■ Problem requirements:
Please restate the data word for word, in full.

Stored records
=======

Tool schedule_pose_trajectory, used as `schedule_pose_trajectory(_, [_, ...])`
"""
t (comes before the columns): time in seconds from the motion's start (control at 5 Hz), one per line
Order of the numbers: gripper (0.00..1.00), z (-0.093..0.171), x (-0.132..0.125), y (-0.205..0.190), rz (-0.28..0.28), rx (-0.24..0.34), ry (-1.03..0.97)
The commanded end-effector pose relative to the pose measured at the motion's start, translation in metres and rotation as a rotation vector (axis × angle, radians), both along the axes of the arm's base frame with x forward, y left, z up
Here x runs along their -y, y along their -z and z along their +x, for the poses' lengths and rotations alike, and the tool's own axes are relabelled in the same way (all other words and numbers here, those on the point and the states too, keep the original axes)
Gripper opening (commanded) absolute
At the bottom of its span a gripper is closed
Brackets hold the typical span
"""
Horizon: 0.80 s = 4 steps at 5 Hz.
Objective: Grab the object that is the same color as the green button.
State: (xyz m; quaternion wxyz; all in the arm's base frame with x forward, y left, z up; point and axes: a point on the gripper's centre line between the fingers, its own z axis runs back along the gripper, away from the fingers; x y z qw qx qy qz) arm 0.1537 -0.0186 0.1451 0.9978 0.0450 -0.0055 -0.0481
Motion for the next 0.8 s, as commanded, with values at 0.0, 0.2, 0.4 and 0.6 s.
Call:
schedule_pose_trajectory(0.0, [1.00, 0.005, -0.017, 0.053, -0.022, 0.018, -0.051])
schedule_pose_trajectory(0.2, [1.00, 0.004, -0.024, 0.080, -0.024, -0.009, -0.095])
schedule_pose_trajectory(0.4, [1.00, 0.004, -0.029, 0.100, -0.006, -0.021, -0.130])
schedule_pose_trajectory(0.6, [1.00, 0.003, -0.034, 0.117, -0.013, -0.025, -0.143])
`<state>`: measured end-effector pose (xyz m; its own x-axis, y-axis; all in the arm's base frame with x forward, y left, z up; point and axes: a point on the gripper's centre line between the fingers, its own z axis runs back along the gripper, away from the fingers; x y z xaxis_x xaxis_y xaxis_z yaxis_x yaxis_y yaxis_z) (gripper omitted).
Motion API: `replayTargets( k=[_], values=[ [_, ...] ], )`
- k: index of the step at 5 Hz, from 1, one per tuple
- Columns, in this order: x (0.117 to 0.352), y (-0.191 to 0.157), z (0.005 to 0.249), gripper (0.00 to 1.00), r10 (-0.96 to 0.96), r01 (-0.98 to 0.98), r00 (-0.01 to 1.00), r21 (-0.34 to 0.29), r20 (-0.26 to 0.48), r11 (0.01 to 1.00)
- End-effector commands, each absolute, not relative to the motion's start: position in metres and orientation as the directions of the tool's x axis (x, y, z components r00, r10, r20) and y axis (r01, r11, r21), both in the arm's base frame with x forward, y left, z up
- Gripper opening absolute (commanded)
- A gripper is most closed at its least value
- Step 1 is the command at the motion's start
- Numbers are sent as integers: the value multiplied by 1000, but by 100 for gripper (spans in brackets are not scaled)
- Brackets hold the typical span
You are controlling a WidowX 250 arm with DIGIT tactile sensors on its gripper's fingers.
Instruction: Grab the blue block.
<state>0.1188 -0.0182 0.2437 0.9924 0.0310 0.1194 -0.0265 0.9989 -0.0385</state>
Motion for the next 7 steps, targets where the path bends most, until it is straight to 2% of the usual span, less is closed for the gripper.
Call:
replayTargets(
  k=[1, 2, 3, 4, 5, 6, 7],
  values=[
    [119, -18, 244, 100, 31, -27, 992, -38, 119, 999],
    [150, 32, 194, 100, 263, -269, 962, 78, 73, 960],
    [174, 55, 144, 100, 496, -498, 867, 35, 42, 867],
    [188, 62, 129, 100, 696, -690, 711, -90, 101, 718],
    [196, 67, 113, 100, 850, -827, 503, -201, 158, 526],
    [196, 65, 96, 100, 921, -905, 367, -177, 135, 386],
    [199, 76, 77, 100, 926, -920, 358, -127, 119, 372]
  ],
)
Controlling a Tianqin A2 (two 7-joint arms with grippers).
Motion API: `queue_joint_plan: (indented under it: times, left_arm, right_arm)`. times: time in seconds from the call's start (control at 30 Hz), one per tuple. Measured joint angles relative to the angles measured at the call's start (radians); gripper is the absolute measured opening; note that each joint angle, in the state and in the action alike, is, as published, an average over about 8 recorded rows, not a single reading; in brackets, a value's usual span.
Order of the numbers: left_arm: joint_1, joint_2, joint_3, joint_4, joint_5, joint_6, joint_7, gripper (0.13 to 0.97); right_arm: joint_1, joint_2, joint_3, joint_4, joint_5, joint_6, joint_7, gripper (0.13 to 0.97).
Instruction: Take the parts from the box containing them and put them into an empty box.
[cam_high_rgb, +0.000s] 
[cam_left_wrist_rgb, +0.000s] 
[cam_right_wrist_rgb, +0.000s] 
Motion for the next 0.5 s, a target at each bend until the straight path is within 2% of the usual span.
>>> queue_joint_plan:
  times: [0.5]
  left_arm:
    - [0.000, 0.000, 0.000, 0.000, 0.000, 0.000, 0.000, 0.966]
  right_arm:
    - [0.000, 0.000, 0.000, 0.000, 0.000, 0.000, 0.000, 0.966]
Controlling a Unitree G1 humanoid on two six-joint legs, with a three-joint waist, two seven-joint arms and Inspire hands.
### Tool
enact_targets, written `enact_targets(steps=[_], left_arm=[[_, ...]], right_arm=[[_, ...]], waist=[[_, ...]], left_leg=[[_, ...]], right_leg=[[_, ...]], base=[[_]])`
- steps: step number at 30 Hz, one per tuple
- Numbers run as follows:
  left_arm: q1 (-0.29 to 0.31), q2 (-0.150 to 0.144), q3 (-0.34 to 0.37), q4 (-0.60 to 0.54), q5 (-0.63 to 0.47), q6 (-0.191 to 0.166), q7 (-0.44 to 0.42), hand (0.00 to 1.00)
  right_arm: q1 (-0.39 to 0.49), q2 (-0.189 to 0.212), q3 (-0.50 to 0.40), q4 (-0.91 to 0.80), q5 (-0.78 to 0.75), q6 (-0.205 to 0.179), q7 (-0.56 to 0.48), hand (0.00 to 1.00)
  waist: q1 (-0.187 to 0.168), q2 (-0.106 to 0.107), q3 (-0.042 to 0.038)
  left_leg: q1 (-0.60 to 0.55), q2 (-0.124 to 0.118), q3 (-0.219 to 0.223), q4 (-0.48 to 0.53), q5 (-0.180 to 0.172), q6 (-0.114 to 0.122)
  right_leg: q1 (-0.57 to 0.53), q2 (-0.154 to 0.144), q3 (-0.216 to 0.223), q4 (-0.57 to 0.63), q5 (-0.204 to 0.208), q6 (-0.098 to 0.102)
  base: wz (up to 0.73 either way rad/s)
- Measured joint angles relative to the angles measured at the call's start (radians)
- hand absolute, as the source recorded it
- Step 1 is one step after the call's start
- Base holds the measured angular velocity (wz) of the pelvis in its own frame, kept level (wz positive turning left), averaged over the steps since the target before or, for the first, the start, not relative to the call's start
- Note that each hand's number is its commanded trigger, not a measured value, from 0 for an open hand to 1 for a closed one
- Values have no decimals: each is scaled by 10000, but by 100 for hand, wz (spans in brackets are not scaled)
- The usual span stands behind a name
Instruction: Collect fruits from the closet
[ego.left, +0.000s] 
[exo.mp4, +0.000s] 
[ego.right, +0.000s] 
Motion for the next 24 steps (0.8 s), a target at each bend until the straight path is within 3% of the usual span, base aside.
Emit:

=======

■ Written answer:
Tool schedule_pose_trajectory, used as `schedule_pose_trajectory(_, [_, ...])`
"""
t (comes before the columns): time in seconds from the motion's start (control at 5 Hz), one per line
Order of the numbers: gripper (0.00..1.00), z (-0.093..0.171), x (-0.132..0.125), y (-0.205..0.190), rz (-0.28..0.28), rx (-0.24..0.34), ry (-1.03..0.97)
The commanded end-effector pose relative to the pose measured at the motion's start, translation in metres and rotation as a rotation vector (axis × angle, radians), both along the axes of the arm's base frame with x forward, y left, z up
Here x runs along their -y, y along their -z and z along their +x, for the poses' lengths and rotations alike, and the tool's own axes are relabelled in the same way (all other words and numbers here, those on the point and the states too, keep the original axes)
Gripper opening (commanded) absolute
At the bottom of its span a gripper is closed
Brackets hold the typical span
"""
Horizon: 0.80 s = 4 steps at 5 Hz.
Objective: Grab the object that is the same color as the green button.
State: (xyz m; quaternion wxyz; all in the arm's base frame with x forward, y left, z up; point and axes: a point on the gripper's centre line between the fingers, its own z axis runs back along the gripper, away from the fingers; x y z qw qx qy qz) arm 0.1537 -0.0186 0.1451 0.9978 0.0450 -0.0055 -0.0481
Motion for the next 0.8 s, as commanded, with values at 0.0, 0.2, 0.4 and 0.6 s.
Call:
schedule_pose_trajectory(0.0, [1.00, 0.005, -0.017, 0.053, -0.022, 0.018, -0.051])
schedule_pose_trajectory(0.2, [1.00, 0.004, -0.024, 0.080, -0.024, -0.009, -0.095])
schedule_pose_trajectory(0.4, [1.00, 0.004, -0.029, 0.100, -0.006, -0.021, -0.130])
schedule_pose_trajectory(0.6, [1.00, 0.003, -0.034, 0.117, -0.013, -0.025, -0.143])
`<state>`: measured end-effector pose (xyz m; its own x-axis, y-axis; all in the arm's base frame with x forward, y left, z up; point and axes: a point on the gripper's centre line between the fingers, its own z axis runs back along the gripper, away from the fingers; x y z xaxis_x xaxis_y xaxis_z yaxis_x yaxis_y yaxis_z) (gripper omitted).
Motion API: `replayTargets( k=[_], values=[ [_, ...] ], )`
- k: index of the step at 5 Hz, from 1, one per tuple
- Columns, in this order: x (0.117 to 0.352), y (-0.191 to 0.157), z (0.005 to 0.249), gripper (0.00 to 1.00), r10 (-0.96 to 0.96), r01 (-0.98 to 0.98), r00 (-0.01 to 1.00), r21 (-0.34 to 0.29), r20 (-0.26 to 0.48), r11 (0.01 to 1.00)
- End-effector commands, each absolute, not relative to the motion's start: position in metres and orientation as the directions of the tool's x axis (x, y, z components r00, r10, r20) and y axis (r01, r11, r21), both in the arm's base frame with x forward, y left, z up
- Gripper opening absolute (commanded)
- A gripper is most closed at its least value
- Step 1 is the command at the motion's start
- Numbers are sent as integers: the value multiplied by 1000, but by 100 for gripper (spans in brackets are not scaled)
- Brackets hold the typical span
You are controlling a WidowX 250 arm with DIGIT tactile sensors on its gripper's fingers.
Instruction: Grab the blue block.
<state>0.1188 -0.0182 0.2437 0.9924 0.0310 0.1194 -0.0265 0.9989 -0.0385</state>
Motion for the next 7 steps, targets where the path bends most, until it is straight to 2% of the usual span, less is closed for the gripper.
Call:
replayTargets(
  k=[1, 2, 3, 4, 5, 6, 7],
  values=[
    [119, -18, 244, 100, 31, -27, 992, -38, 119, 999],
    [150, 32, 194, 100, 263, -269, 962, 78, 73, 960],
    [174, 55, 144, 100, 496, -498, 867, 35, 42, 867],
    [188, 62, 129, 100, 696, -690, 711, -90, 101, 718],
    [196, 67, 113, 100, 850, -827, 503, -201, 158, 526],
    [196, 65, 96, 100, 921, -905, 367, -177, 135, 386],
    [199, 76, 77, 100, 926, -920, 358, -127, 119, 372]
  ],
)
Controlling a Tianqin A2 (two 7-joint arms with grippers).
Motion API: `queue_joint_plan: (indented under it: times, left_arm, right_arm)`. times: time in seconds from the call's start (control at 30 Hz), one per tuple. Measured joint angles relative to the angles measured at the call's start (radians); gripper is the absolute measured opening; note that each joint angle, in the state and in the action alike, is, as published, an average over about 8 recorded rows, not a single reading; in brackets, a value's usual span.
Order of the numbers: left_arm: joint_1, joint_2, joint_3, joint_4, joint_5, joint_6, joint_7, gripper (0.13 to 0.97); right_arm: joint_1, joint_2, joint_3, joint_4, joint_5, joint_6, joint_7, gripper (0.13 to 0.97).
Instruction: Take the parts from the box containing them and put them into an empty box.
[cam_high_rgb, +0.000s] 
[cam_left_wrist_rgb, +0.000s] 
[cam_right_wrist_rgb, +0.000s] 
Motion for the next 0.5 s, a target at each bend until the straight path is within 2% of the usual span.
>>> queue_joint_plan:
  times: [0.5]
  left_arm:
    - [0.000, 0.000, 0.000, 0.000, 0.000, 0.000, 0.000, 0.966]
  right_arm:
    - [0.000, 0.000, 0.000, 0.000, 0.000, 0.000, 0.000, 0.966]
Controlling a Unitree G1 humanoid on two six-joint legs, with a three-joint waist, two seven-joint arms and Inspire hands.
### Tool
enact_targets, written `enact_targets(steps=[_], left_arm=[[_, ...]], right_arm=[[_, ...]], waist=[[_, ...]], left_leg=[[_, ...]], right_leg=[[_, ...]], base=[[_]])`
- steps: step number at 30 Hz, one per tuple
- Numbers run as follows:
  left_arm: q1 (-0.29 to 0.31), q2 (-0.150 to 0.144), q3 (-0.34 to 0.37), q4 (-0.60 to 0.54), q5 (-0.63 to 0.47), q6 (-0.191 to 0.166), q7 (-0.44 to 0.42), hand (0.00 to 1.00)
  right_arm: q1 (-0.39 to 0.49), q2 (-0.189 to 0.212), q3 (-0.50 to 0.40), q4 (-0.91 to 0.80), q5 (-0.78 to 0.75), q6 (-0.205 to 0.179), q7 (-0.56 to 0.48), hand (0.00 to 1.00)
  waist: q1 (-0.187 to 0.168), q2 (-0.106 to 0.107), q3 (-0.042 to 0.038)
  left_leg: q1 (-0.60 to 0.55), q2 (-0.124 to 0.118), q3 (-0.219 to 0.223), q4 (-0.48 to 0.53), q5 (-0.180 to 0.172), q6 (-0.114 to 0.122)
  right_leg: q1 (-0.57 to 0.53), q2 (-0.154 to 0.144), q3 (-0.216 to 0.223), q4 (-0.57 to 0.63), q5 (-0.204 to 0.208), q6 (-0.098 to 0.102)
  base: wz (up to 0.73 either way rad/s)
- Measured joint angles relative to the angles measured at the call's start (radians)
- hand absolute, as the source recorded it
- Step 1 is one step after the call's start
- Base holds the measured angular velocity (wz) of the pelvis in its own frame, kept level (wz positive turning left), averaged over the steps since the target before or, for the first, the start, not relative to the call's start
- Note that each hand's number is its commanded trigger, not a measured value, from 0 for an open hand to 1 for a closed one
- Values have no decimals: each is scaled by 10000, but by 100 for hand, wz (spans in brackets are not scaled)
- The usual span stands behind a name
Instruction: Collect fruits from the closet
[ego.left, +0.000s] 
[exo.mp4, +0.000s] 
[ego.right, +0.000s] 
Motion for the next 24 steps (0.8 s), a target at each bend until the straight path is within 3% of the usual span, base aside.
Emit:

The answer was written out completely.